» Assigned task: Show only those lines of the entries where the string "grateful" is found.

====

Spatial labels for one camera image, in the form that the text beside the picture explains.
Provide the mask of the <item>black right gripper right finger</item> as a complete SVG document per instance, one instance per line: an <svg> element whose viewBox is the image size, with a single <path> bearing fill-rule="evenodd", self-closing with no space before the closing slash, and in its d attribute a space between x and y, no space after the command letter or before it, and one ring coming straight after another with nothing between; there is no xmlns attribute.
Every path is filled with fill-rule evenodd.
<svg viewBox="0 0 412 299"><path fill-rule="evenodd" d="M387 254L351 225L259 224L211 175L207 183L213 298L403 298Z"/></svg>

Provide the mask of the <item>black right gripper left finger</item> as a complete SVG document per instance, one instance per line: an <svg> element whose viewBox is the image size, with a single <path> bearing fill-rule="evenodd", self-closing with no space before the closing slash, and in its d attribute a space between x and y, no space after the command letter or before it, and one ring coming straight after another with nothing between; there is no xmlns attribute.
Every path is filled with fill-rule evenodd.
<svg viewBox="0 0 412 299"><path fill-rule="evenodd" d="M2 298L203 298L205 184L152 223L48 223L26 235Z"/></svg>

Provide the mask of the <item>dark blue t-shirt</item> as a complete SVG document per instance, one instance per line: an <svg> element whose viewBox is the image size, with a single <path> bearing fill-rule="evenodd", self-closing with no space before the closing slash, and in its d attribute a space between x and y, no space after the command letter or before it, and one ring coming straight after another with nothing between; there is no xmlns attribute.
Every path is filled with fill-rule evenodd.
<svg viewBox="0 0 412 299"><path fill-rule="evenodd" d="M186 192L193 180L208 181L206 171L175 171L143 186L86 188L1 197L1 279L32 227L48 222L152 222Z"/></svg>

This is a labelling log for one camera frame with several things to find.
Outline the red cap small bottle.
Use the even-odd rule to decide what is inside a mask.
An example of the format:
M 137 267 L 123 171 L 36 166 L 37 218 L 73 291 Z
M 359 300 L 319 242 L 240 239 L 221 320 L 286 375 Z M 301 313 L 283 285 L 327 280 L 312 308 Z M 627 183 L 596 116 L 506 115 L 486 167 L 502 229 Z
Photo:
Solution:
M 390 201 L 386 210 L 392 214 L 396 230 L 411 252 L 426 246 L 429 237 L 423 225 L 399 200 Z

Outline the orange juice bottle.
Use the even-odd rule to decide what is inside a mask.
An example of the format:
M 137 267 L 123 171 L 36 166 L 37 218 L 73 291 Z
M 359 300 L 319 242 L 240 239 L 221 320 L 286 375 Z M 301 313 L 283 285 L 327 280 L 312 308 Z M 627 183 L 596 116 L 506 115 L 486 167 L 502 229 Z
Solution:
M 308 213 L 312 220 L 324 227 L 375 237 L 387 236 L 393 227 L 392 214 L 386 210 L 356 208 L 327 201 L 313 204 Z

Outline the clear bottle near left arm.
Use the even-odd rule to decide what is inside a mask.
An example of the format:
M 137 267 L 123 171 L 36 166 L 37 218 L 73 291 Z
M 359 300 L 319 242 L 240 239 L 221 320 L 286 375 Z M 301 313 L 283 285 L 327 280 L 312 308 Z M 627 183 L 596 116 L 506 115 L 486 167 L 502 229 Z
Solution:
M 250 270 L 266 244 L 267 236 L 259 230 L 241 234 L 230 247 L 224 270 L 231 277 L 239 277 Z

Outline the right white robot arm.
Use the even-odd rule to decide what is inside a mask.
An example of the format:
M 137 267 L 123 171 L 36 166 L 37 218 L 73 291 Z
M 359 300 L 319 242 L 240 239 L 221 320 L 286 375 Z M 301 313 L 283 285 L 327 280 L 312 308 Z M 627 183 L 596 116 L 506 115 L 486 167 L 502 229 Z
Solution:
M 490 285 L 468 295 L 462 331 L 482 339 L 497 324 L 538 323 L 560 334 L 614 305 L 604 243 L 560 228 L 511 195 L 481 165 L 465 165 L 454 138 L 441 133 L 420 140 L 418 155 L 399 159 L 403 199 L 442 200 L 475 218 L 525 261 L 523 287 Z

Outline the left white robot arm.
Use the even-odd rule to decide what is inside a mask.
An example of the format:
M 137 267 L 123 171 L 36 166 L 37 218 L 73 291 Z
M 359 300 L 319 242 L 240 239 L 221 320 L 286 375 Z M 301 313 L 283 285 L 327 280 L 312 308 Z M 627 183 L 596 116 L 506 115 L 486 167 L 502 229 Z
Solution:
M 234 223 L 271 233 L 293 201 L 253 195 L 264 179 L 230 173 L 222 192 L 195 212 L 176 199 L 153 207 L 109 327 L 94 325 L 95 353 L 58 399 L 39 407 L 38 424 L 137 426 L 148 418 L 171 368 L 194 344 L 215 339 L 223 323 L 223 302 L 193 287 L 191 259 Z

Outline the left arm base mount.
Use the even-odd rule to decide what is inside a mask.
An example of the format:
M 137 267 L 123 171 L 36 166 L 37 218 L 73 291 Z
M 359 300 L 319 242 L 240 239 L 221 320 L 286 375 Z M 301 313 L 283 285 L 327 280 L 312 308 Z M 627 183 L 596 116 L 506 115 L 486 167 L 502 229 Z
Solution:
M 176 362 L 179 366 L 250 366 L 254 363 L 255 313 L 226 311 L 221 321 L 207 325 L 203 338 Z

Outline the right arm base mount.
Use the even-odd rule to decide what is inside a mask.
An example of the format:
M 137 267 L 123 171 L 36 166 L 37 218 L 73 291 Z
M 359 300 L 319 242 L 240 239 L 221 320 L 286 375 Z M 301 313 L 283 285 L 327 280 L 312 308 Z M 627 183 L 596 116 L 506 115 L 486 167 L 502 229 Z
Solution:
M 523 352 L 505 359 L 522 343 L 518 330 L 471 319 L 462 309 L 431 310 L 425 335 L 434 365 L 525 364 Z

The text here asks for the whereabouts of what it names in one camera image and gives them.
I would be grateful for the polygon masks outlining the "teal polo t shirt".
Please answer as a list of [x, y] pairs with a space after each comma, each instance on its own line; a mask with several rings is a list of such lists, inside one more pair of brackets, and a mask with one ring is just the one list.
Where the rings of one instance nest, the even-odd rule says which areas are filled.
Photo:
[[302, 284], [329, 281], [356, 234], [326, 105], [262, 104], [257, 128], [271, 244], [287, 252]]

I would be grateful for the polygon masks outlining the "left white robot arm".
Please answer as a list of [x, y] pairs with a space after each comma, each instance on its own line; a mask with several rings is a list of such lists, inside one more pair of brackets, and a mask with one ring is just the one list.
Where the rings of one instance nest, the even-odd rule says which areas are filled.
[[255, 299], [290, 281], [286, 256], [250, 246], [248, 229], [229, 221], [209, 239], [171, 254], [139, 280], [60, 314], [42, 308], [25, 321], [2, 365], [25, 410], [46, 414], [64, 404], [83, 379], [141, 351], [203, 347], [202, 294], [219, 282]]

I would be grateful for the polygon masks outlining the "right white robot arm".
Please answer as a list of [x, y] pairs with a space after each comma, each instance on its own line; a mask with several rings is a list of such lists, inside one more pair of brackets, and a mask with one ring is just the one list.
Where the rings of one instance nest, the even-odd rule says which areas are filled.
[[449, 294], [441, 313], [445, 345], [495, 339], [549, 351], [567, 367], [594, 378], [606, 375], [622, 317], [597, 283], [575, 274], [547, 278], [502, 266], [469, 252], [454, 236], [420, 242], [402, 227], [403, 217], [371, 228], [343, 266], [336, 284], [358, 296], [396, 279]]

====

» Answer space:
I would be grateful for the polygon masks outlining the "teal polo t shirt".
I would be grateful for the polygon masks outlining the "left white robot arm".
I would be grateful for the polygon masks outlining the "right white robot arm".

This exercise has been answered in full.